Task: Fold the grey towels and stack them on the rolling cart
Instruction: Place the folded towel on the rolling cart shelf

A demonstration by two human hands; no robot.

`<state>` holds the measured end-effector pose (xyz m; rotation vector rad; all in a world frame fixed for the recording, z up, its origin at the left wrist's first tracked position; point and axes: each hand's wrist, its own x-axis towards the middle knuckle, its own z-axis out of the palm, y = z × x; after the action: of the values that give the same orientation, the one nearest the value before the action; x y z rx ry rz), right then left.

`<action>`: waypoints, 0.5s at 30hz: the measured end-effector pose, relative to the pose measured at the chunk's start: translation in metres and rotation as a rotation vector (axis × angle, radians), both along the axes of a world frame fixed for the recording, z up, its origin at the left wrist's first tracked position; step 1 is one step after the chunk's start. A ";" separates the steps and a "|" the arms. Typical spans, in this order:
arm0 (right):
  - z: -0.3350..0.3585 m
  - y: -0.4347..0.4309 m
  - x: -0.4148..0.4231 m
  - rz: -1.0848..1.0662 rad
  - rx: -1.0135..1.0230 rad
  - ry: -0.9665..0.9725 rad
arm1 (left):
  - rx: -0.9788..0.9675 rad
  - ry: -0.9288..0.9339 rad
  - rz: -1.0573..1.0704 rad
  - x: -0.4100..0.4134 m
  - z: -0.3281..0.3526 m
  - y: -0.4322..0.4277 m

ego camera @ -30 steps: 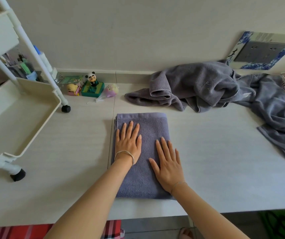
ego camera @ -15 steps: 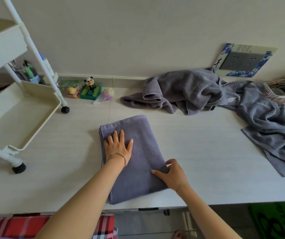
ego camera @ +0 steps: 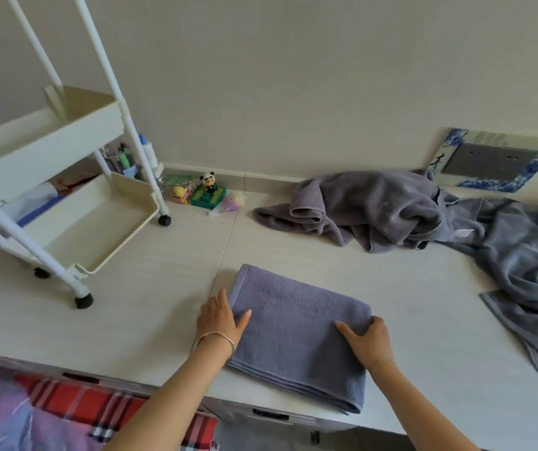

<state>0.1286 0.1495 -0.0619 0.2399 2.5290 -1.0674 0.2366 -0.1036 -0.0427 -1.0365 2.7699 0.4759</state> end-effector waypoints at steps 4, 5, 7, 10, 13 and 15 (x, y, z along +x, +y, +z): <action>-0.004 0.011 0.005 0.081 -0.085 -0.222 | 0.108 -0.073 0.162 -0.003 -0.002 0.004; -0.003 0.013 0.005 0.126 -0.099 -0.258 | 0.165 -0.068 0.209 -0.005 0.001 0.005; 0.001 0.016 0.004 0.207 -0.134 -0.310 | 0.329 -0.046 0.338 -0.006 0.005 0.007; 0.007 0.021 -0.002 0.222 -0.288 -0.346 | 0.605 -0.061 0.439 0.001 0.014 0.008; 0.027 0.021 -0.013 0.209 -0.509 -0.430 | 0.876 0.071 0.508 0.009 0.025 0.008; 0.049 0.015 -0.019 0.287 -0.585 -0.481 | 0.999 0.213 0.529 0.015 0.049 0.008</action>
<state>0.1092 0.1642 -0.0132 -0.0315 1.6873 -1.3731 0.2519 -0.0956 0.0063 -1.3957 1.8411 1.8471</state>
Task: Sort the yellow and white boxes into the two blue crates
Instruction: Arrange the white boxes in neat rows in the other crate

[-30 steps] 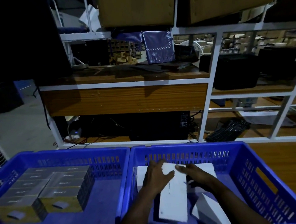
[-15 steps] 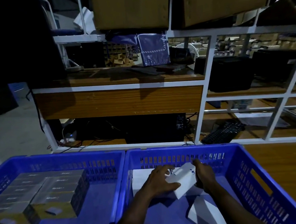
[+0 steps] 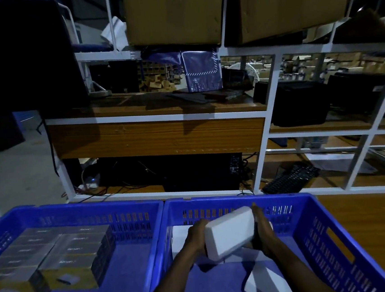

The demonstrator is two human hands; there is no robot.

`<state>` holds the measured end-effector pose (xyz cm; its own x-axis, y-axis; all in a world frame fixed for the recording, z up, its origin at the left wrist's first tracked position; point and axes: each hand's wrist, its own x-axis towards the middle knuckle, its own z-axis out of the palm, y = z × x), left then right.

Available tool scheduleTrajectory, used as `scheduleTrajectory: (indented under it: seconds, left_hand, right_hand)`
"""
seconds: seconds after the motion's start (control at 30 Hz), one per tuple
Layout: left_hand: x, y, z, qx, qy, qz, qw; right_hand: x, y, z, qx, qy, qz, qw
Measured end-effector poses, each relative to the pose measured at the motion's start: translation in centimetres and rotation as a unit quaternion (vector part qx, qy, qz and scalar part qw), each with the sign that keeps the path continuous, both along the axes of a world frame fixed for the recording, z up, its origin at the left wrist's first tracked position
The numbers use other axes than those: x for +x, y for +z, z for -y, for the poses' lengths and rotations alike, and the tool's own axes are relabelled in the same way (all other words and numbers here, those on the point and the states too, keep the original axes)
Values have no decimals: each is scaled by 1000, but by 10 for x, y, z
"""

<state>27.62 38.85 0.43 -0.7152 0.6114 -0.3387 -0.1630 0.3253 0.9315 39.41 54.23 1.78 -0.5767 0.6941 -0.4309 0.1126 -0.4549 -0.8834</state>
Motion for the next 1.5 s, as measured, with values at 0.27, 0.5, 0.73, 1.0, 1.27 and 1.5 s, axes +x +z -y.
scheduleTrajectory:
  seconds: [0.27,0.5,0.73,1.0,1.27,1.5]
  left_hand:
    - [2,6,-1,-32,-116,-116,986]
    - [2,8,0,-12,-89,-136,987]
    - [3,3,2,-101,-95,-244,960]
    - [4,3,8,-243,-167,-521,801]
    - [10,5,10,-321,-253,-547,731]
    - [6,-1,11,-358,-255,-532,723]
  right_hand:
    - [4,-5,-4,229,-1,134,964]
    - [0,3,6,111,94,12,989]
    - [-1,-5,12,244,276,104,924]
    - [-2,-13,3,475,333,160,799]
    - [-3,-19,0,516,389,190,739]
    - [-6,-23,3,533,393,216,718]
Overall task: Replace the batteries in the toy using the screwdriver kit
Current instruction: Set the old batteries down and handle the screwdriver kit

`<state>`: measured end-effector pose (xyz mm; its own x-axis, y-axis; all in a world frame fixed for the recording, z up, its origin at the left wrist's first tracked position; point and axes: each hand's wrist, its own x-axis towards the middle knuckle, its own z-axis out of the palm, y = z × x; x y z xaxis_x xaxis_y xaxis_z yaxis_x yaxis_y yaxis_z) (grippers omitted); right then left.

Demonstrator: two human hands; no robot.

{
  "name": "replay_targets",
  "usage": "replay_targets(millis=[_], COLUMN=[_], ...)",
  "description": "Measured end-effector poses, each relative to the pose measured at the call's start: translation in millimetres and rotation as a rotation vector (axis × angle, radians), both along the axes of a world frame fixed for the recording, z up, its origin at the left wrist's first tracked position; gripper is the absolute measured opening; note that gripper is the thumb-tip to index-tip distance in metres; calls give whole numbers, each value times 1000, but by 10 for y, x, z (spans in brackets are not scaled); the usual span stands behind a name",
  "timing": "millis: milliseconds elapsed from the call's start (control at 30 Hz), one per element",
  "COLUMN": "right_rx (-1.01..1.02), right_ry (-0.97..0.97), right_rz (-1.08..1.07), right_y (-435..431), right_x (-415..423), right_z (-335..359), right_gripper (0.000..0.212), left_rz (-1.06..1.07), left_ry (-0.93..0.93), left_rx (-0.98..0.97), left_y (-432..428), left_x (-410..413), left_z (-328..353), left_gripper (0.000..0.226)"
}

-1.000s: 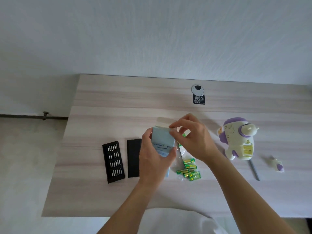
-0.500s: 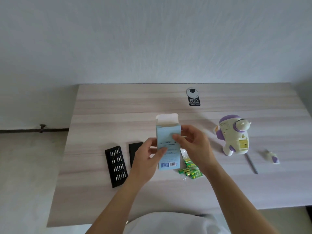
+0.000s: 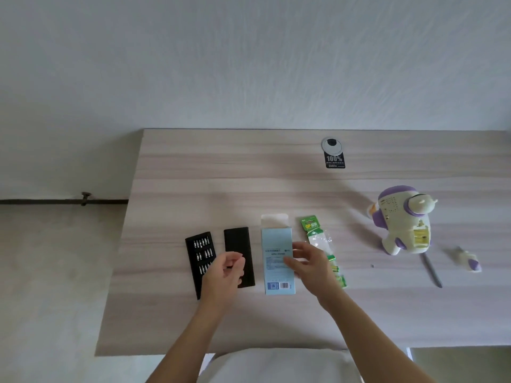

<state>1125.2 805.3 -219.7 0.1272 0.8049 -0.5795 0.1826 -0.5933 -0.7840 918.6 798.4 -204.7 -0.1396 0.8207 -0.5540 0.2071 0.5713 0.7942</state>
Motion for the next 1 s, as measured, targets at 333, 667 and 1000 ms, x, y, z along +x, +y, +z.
replay_targets(millis=[333,667,1000], right_rx=[-16,176,366], right_ry=[-331,-712,-600], right_rz=[86,131,535], right_y=[162,83,-79], right_x=[-225,-343,-1102], right_z=[-191,-196,-71], right_gripper=[23,20,8], left_rz=[-36,-25,-1], left_ry=[430,506,461], left_rx=[19,8,2], left_y=[-92,-93,-174], left_x=[-773,-846,-837], left_z=[-107,-288,-370], left_gripper=[7,15,22])
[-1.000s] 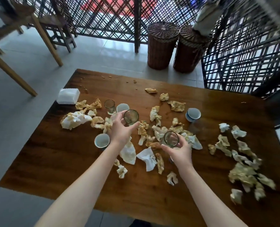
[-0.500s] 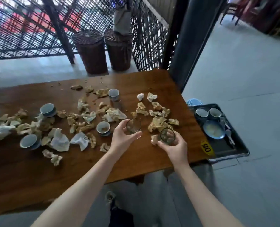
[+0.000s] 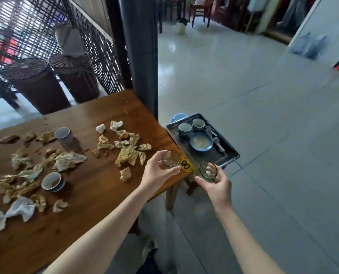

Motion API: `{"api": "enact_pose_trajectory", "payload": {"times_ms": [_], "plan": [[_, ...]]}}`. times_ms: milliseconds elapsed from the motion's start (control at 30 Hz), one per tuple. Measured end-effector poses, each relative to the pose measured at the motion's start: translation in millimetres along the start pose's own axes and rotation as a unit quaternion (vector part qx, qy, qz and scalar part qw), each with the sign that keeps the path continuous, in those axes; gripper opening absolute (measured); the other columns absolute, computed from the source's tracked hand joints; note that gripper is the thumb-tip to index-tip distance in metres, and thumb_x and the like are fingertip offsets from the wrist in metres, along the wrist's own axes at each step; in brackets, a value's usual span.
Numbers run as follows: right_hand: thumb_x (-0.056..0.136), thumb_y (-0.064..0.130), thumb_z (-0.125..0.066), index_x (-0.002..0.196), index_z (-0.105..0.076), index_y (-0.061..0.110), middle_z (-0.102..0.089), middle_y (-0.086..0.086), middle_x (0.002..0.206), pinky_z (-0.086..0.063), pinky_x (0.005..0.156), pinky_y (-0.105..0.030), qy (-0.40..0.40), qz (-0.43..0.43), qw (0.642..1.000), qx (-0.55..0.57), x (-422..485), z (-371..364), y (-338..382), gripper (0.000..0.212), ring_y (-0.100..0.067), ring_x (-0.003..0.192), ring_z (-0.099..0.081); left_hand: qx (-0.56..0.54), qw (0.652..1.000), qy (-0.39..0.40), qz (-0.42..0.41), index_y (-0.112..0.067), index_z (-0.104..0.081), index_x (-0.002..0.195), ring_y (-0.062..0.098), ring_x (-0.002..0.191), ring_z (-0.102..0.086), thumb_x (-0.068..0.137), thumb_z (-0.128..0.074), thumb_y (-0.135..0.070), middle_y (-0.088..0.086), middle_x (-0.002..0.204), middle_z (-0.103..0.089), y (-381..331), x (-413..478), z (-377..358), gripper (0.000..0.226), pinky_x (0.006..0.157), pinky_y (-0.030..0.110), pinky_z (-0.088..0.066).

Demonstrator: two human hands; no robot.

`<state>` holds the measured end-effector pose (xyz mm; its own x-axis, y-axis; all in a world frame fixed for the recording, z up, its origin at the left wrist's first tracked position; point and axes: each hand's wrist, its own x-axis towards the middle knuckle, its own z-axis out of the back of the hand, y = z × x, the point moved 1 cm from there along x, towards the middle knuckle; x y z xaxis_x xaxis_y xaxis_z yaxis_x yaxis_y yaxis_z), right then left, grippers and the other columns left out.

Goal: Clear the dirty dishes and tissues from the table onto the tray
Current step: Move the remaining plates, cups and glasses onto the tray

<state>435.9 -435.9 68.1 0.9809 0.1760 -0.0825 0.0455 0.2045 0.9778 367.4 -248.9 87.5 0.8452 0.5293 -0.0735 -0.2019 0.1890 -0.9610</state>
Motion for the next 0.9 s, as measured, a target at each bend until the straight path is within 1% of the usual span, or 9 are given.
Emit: {"api": "enact_pose_trajectory", "payload": {"times_ms": [133,233,300,367,500,633,733,833,900], "plan": [[0.061,0.0,-0.085,0.101,-0.066,0.016,-0.071,0.008,0.09,-0.047,0.07,-0.008,-0.042,-0.014,0.999,0.007,14.3,30.2,-9.7,0.047,0.003,0.077,-0.066,-0.007,0.999,0.047,0.0,-0.019,-0.063,0.112,0.007,0.087,-0.067,0.063,-0.088,-0.021,-0.005,0.098,-0.071,-4.4,19.4,-34.8,0.055,0.079,0.024,-0.055],[0.062,-0.002,-0.084,0.098,-0.067,0.014,-0.071,0.008,0.087,-0.045,0.066,-0.005,-0.067,-0.022,0.998,0.004,32.5,45.4,-15.5,0.043,0.007,0.072,-0.064,-0.012,0.997,0.074,0.007,-0.018,-0.064,0.112,0.003,0.084,-0.067,0.063,-0.088,-0.019,-0.004,0.098,-0.072,-3.2,40.2,-58.8,0.055,0.078,0.022,-0.055],[0.063,-0.004,-0.083,0.1,-0.067,0.011,-0.071,0.005,0.089,-0.046,0.067,-0.005,-0.079,-0.03,0.996,0.011,48.8,50.4,-18.5,0.043,0.007,0.072,-0.065,-0.021,0.995,0.093,0.014,-0.018,-0.063,0.113,0.008,0.09,-0.068,0.064,-0.087,-0.019,-0.004,0.102,-0.071,-0.3,57.7,-73.8,0.055,0.081,0.028,-0.056],[0.063,-0.004,-0.083,0.099,-0.067,0.014,-0.071,0.01,0.087,-0.045,0.067,-0.004,-0.091,-0.037,0.995,0.013,68.1,52.4,-21.2,0.043,0.01,0.073,-0.064,-0.024,0.994,0.107,0.019,-0.019,-0.063,0.115,0.014,0.095,-0.066,0.064,-0.087,-0.021,-0.005,0.107,-0.069,2.5,79.0,-86.6,0.056,0.082,0.031,-0.057],[0.063,-0.001,-0.084,0.092,-0.065,0.027,-0.071,0.019,0.083,-0.048,0.071,-0.006,-0.089,-0.038,0.995,-0.019,123.9,53.1,-19.8,0.045,0.011,0.079,-0.063,-0.035,0.993,0.112,0.026,-0.033,-0.064,0.107,0.007,0.094,-0.064,0.065,-0.087,-0.024,-0.015,0.102,-0.068,3.9,134.4,-102.8,0.049,0.083,0.025,-0.054],[0.063,-0.002,-0.084,0.1,-0.064,0.019,-0.067,0.014,0.092,-0.044,0.072,-0.004,-0.084,-0.05,0.994,-0.038,183.3,51.8,-22.0,0.047,0.011,0.078,-0.062,-0.049,0.993,0.091,0.052,-0.033,-0.063,0.109,-0.003,0.089,-0.063,0.064,-0.087,-0.026,-0.015,0.098,-0.069,5.8,190.6,-107.2,0.051,0.071,0.012,-0.05],[0.063,-0.003,-0.083,0.102,-0.065,0.015,-0.068,0.011,0.09,-0.044,0.07,-0.003,-0.087,-0.066,0.993,-0.049,213.4,55.2,-30.6,0.046,0.007,0.076,-0.063,-0.045,0.992,0.09,0.077,-0.03,-0.062,0.113,0.0,0.089,-0.062,0.065,-0.087,-0.025,-0.014,0.102,-0.067,12.0,222.7,-117.2,0.054,0.075,0.017,-0.051],[0.064,-0.007,-0.081,0.105,-0.064,0.01,-0.069,0.002,0.092,-0.046,0.071,-0.004,-0.098,-0.087,0.99,-0.048,236.2,61.6,-39.1,0.048,-0.004,0.08,-0.064,-0.042,0.989,0.106,0.091,-0.031,-0.061,0.113,-0.006,0.083,-0.063,0.065,-0.087,-0.024,-0.014,0.099,-0.066,15.4,243.2,-133.8,0.055,0.069,0.014,-0.049],[0.064,-0.01,-0.08,0.104,-0.064,0.009,-0.068,0.002,0.09,-0.045,0.068,-0.004,-0.101,-0.095,0.989,-0.05,251.9,65.0,-43.5,0.047,0.002,0.075,-0.063,-0.034,0.988,0.113,0.101,-0.031,-0.062,0.114,-0.001,0.087,-0.063,0.064,-0.087,-0.026,-0.012,0.102,-0.067,18.3,253.6,-144.7,0.056,0.072,0.016,-0.05]]}}
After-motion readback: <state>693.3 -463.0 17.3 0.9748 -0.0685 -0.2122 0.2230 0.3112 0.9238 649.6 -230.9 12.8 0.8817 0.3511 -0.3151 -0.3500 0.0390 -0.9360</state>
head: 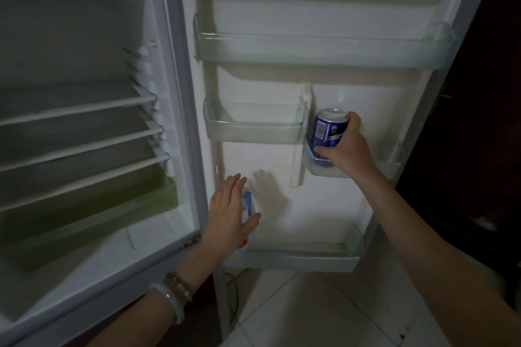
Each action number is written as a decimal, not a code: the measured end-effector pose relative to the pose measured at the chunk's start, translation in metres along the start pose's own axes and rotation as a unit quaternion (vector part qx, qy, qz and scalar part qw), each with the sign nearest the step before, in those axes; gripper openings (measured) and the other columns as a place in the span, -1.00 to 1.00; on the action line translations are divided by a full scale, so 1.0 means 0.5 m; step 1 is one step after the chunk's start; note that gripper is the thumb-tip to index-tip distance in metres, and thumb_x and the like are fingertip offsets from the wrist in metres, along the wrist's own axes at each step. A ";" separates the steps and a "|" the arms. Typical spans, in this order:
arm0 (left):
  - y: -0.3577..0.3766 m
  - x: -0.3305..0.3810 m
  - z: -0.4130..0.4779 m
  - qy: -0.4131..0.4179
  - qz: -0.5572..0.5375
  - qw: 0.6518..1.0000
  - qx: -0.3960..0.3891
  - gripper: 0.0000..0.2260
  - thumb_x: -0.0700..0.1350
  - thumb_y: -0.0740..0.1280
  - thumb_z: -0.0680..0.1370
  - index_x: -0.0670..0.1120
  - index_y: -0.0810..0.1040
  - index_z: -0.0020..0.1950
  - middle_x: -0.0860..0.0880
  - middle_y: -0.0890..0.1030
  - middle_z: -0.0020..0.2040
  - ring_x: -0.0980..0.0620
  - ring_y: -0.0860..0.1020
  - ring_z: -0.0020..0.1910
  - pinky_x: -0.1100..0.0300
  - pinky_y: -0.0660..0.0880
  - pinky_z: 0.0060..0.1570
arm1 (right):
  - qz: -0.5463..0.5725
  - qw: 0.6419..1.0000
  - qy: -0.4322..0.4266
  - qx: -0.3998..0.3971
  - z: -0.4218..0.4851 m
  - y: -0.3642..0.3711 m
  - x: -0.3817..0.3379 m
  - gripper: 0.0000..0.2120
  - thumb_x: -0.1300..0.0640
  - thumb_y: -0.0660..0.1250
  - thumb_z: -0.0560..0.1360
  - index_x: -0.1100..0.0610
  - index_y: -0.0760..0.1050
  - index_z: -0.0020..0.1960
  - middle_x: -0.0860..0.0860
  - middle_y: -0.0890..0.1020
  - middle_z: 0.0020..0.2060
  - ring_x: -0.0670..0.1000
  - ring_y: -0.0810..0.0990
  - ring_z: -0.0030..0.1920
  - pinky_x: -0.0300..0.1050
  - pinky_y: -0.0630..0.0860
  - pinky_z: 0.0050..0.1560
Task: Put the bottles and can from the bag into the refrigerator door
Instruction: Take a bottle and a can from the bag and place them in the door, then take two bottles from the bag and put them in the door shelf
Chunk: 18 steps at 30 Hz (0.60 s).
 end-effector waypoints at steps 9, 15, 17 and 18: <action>-0.042 -0.009 -0.036 -0.009 0.026 0.999 0.018 -0.41 0.14 0.24 0.45 -0.22 0.36 0.34 -0.20 0.47 0.29 -0.10 0.35 0.30 0.00 0.28 0.29 | 0.002 0.988 -0.132 0.075 -0.122 0.016 -0.078 -0.19 0.21 0.47 0.35 0.19 0.09 0.45 0.21 0.31 0.36 0.20 0.29 0.34 0.08 0.34 0.30; -0.108 -0.077 -0.166 -0.060 0.139 0.988 0.005 -0.38 0.19 0.21 0.46 -0.23 0.42 0.35 -0.18 0.51 0.28 -0.13 0.41 0.31 0.00 0.19 0.35 | 0.003 0.967 -0.244 -0.069 -0.271 0.188 -0.126 -0.29 0.20 0.45 0.38 0.23 0.19 0.42 0.24 0.31 0.37 0.17 0.26 0.37 -0.17 0.19 0.33; -0.146 -0.109 -0.227 -0.097 0.176 0.980 -0.006 -0.38 0.20 0.21 0.47 -0.21 0.40 0.36 -0.16 0.50 0.31 -0.14 0.43 0.32 -0.01 0.18 0.37 | 0.002 0.951 -0.276 -0.136 -0.323 0.262 -0.144 -0.30 0.16 0.47 0.37 0.23 0.21 0.41 0.23 0.35 0.36 0.18 0.30 0.36 0.00 0.32 0.30; -0.169 -0.124 -0.258 -0.119 0.190 0.974 -0.010 -0.38 0.19 0.23 0.46 -0.20 0.39 0.37 -0.16 0.49 0.32 -0.13 0.42 0.33 -0.01 0.17 0.39 | 0.001 0.941 -0.294 -0.165 -0.350 0.296 -0.155 -0.31 0.15 0.47 0.37 0.23 0.23 0.39 0.23 0.37 0.35 0.19 0.31 0.35 0.04 0.34 0.27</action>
Point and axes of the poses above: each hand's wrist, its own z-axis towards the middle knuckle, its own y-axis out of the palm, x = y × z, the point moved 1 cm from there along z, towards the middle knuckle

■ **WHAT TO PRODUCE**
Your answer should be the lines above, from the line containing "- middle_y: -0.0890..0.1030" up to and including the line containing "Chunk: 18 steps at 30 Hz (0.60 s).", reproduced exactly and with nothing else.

■ **WRITTEN SOLUTION**
  - middle_y: -0.0890..0.1030
  - middle_z: -0.0020..0.2040
  - ring_x: -0.0980..0.0620
  - ring_y: -0.0860..0.1020
  - ring_z: -0.0020..0.1910
  - pinky_x: -0.1100..0.0300
  - pinky_y: -0.0660..0.0880
  - pinky_z: 0.0060..0.1570
arm1 (right):
  - qz: -0.5463..0.5725
  - qw: 0.6419..1.0000
  - qy: -0.4322..0.4266
  - qx: -0.3998..0.3971
  - z: -0.4218..0.4851 m
  - y: -0.3642..0.3711 m
  - x: -0.3817..0.3379 m
  - gripper: 0.0000..0.2120
  - thumb_x: -0.1300..0.0640
  - thumb_y: -0.0660..0.1250
  - thumb_z: -0.0560..0.1360
  - index_x: -0.1100..0.0610
  - index_y: -0.0760..0.1050
  - index_z: -0.0020..0.1960
  - middle_x: -0.0860..0.0860
  - middle_y: -0.0890..0.1020
  - middle_z: 0.0020..0.2060
  - ring_x: -0.0670..0.1000
  - ring_y: -0.0810..0.0990
  - ring_z: -0.0030..0.1920
  - pinky_x: -0.0300..0.1050
  - pinky_y: -0.0630..0.0860
  - pinky_z: 0.0050..0.1560
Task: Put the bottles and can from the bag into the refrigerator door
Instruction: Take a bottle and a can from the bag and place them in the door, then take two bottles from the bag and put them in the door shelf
Chunk: 18 steps at 30 Hz (0.60 s).

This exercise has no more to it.